Sitting on a cash-pile of Rs 70,732 crore at the end of the June quarter, RIL was the most notable participant at the pre-bid conference organised by the Department of Telecom (DoT) in the run-up to the auction.
RIL is most likely to put a direct bid, a source privy to the development said. If for some reasons it is unable to make a bid by itself, the company may fund purchase of spectrum by another company and then acquire it.
A company spokesperson declined to comment on speculation about the issue.
The company had in 2010 re-entered the telecom space after it acquired Infotel Broadband which had won pan-India spectrum for offering high-speed internet broadband.
The pan-India spectrum that RIL holds through Infotel Broadband does not has permission to provide voice calling facility.
Any spectrum that does not allow voice calls is not a big revenue earner and so RIL as the next logical step would want to acquire spectrum which it can bundle its high speed mobile broadband service, the source said.
The government plans to begin auction of spectrum vacated from cancellation of 122 telecom licenses by the Supreme Court, from November 12.
The source said representatives of RIL subsidiary Infotel Broadband have been attended meetings organised by Department of Telecommunications on proposed spectrum auction.
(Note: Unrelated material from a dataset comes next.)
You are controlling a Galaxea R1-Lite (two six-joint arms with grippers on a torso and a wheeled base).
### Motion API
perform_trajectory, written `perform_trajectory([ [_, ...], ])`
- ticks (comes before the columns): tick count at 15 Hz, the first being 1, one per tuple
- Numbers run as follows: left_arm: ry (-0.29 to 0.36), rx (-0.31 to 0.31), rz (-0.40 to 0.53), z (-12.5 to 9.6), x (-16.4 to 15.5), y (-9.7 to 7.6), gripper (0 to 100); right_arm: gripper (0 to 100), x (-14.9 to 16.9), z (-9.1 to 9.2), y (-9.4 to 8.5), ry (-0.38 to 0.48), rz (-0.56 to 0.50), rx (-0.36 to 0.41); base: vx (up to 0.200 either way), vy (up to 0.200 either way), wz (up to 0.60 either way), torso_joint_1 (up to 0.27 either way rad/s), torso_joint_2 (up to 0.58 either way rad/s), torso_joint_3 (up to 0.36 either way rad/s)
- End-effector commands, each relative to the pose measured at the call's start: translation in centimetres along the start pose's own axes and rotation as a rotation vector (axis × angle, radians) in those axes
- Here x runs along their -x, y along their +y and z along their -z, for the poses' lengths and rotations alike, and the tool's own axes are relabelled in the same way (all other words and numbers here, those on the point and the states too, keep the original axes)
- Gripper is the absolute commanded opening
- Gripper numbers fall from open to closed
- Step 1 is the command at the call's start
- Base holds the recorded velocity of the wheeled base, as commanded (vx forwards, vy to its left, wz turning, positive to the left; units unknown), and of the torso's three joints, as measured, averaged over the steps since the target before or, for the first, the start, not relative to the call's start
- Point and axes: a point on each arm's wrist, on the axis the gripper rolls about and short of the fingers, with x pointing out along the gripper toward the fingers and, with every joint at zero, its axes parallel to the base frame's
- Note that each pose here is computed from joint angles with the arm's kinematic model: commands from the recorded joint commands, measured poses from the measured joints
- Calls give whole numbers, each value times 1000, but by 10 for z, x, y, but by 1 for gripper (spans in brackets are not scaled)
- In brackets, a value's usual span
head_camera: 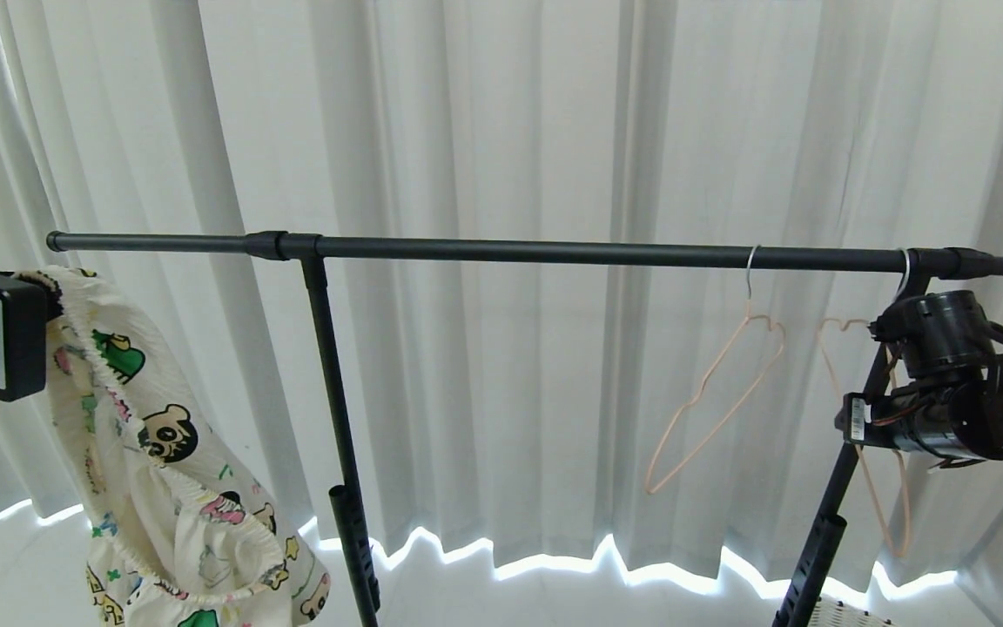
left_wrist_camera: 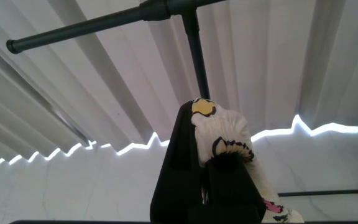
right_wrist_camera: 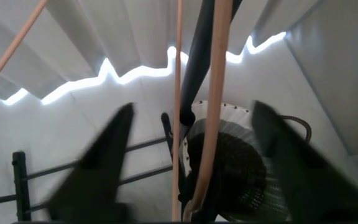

RIL entered in to telecom business by acquiring Infotel Broadband on the day the later won pan-India airwaves frequencies for Rs 12,847.71 crore in 2010.
The company has already revealed its plan to use LTE technology for its country wide network deployment but is yet to start its services.
Government has plans to auction airwaves frequencies in 1800 Mhz band and 800 Mhz band which are being currently used for GSM and CDMA mobile telephony services respectively.
A new player bidding for 1800 will have to pay minimum of Rs 14,000 crore for pan-India services and for 800 Mhz band it is Rs 9,100 crore.
According to auction rules, for 1800 Mhz band, new entrants will be required to bid for minimum of 4 blocks each of 1.25MHz in each service area and for 800 Mhz band it is minimum of 2 blocks each of 1.25MHz in each service area.
RIL has plans to provide digital services in key domains of national interest such as education, healthcare, security, financial services, government-citizen interfaces and entertainment.